The bio mother cannot make decisions and ultimatums for the entire biological family. Again, she doesn't have the proprietary ownership of this person.


No, but she does have proprietary ownership of her experience and what happened to her 20 years ago. This argument throughout this thread is akin to simple gossiping. Seriously. If you know something about someone, it doesn't give you the right to share that information with that person's nieces, nephews, aunts, whatever. Of course you have a right to share your own information, but it is just common decency to not spread the story of your BM with distant relatives (or any relatives for that matter).

So, adoptee could have contact her bio family and just said I'm related to you without sharing any more - but to share the BM's story is simply spreading gossip.


Ok- here is the fallacy. It seems to be all about her and the experience that she can control. Once the child is born, the child carries with it the entire ancestry and decendancy. And no, she has no control over that. That kid has relatives now that are his, not just her. The continual issue that you are bringing forward has to do with what is being characterized as a shameful act- to be gossiped about. It seems to always come back to this- and that she should have control over that. She has no control- even in a closed adoption, she can refuse contact later, but that doesn't control any other relative, the father, the siblings, the grandparents, cousins etc. all of whom have a say here, too. The child's existance and agency is dicatated by no one.
Anonymous
Anonymous wrote:
Anonymous wrote:
Anonymous wrote:
Anonymous wrote:A closed adopted does not assume the birth mother wanted no contact. Stop repeating this ad nauseum. It was designed to protect the ADOPTIVE PARENTS only. Keep in mind also that the birth father had zero rights for many years. It is pretty easy, btw, to find the bio mother without DNA...and much harder for her to find the adoptive family.

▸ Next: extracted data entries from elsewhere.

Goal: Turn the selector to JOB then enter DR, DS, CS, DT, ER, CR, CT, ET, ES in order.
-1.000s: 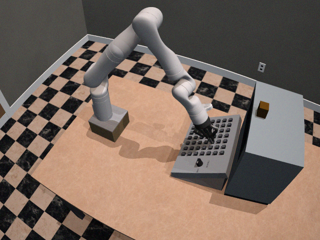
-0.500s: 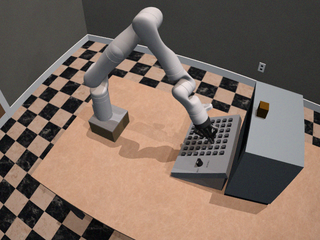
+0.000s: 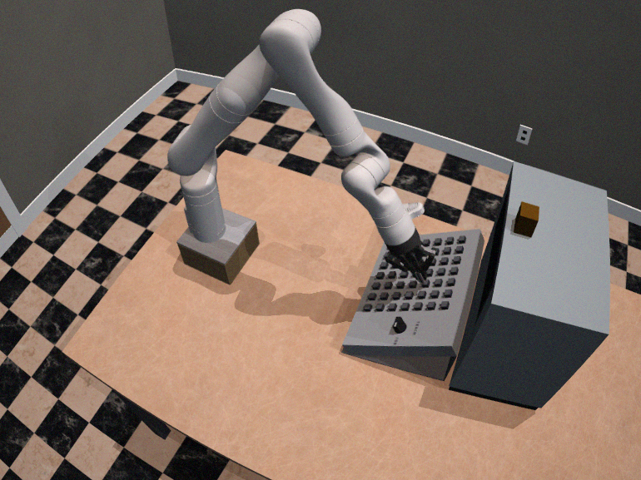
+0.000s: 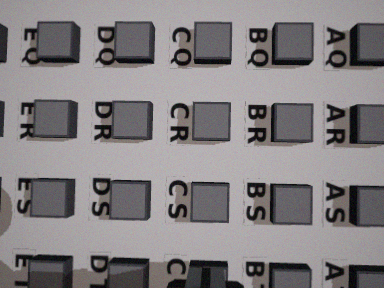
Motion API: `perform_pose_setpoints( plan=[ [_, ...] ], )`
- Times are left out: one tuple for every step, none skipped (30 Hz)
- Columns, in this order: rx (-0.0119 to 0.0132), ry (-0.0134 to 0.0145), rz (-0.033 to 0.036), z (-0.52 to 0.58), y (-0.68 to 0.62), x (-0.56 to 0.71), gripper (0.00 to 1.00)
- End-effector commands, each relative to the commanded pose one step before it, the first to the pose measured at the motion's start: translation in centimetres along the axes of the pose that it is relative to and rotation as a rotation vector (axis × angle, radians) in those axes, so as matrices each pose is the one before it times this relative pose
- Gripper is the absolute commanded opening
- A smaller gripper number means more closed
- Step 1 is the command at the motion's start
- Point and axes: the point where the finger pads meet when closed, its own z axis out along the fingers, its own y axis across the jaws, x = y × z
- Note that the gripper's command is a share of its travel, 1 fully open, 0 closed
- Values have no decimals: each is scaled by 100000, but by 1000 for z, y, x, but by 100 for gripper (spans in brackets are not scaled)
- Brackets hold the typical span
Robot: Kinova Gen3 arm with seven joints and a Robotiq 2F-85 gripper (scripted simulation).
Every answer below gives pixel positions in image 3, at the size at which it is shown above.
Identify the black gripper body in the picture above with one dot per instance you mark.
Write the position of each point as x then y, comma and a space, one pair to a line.
413, 245

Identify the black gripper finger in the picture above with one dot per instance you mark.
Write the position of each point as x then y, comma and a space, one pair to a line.
407, 266
420, 266

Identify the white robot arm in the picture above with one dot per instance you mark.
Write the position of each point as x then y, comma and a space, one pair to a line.
286, 44

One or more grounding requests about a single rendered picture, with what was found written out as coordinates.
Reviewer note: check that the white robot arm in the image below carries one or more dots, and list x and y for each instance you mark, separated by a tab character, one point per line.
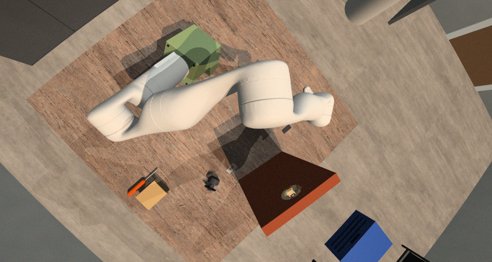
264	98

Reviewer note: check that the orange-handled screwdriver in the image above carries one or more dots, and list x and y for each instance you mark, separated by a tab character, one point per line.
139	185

This is ABSOLUTELY NOT TRUE. Before an adoption takes place, an option for a closed adoption is solely made by the birth mother. She is not opting for a closed adoption to protect the adoptive parents - she is choosing that option to protect herself.
Please stop spewing false information. You are referencing the early days of adoption when there were mandatory closed adoptions. that stopped decades ago. And when a birth mother chooses a closed adoption, it is SOLELY her decision and she makes it for her benefit only.


Until the past 10-15 years the majority of adoptions were close. It was standard practice. Most people are talking about adoptions where the adoptees are adults and open adoptions were very rare.


Yes, not to mention the open adoptions that were later closed by the adoptive parents.


This is very common where parents make promises and don't follow them. There are few courts that uphold open adoption agreements.
Anonymous
Anonymous wrote:
Anonymous wrote:
Anonymous wrote:
Anonymous wrote:A closed adopted does not assume the birth mother wanted no contact. Stop repeating this ad nauseum. It was designed to protect the ADOPTIVE PARENTS only. Keep in mind also that the birth father had zero rights for many years. It is pretty easy, btw, to find the bio mother without DNA...and much harder for her to find the adoptive family.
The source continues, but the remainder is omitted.